> Task statement
Write out each line from the data below that includes the word "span".

> Information provided
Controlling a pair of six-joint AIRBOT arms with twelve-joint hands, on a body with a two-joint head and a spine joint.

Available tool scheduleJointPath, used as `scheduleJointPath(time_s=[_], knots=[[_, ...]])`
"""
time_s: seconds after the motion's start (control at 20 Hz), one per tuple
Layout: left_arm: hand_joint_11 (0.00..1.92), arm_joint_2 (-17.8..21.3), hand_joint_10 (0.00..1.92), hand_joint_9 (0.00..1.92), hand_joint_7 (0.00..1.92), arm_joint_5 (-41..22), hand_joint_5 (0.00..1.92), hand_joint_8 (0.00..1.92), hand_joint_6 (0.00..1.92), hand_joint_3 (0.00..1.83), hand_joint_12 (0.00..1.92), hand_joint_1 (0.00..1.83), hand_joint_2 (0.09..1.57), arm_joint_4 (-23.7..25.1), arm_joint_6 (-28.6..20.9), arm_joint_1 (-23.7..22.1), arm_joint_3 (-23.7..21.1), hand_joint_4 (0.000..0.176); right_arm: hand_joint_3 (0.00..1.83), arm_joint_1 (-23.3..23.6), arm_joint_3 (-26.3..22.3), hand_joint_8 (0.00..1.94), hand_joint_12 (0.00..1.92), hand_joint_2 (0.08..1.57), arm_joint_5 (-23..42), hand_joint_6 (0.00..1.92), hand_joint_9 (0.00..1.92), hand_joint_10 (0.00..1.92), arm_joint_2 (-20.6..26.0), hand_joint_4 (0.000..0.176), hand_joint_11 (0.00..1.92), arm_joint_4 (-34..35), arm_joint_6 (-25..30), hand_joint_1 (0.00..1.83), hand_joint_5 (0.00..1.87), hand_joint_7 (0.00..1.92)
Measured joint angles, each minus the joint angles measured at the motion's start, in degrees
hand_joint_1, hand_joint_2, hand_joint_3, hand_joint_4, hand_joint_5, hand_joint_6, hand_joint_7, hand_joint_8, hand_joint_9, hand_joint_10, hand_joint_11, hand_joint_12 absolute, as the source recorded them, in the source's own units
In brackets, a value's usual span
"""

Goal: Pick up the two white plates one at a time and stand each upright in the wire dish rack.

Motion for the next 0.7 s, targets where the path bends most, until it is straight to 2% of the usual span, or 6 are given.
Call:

> Task solution
In brackets, a value's usual span
Motion for the next 0.7 s, targets where the path bends most, until it is straight to 2% of the usual span, or 6 are given.

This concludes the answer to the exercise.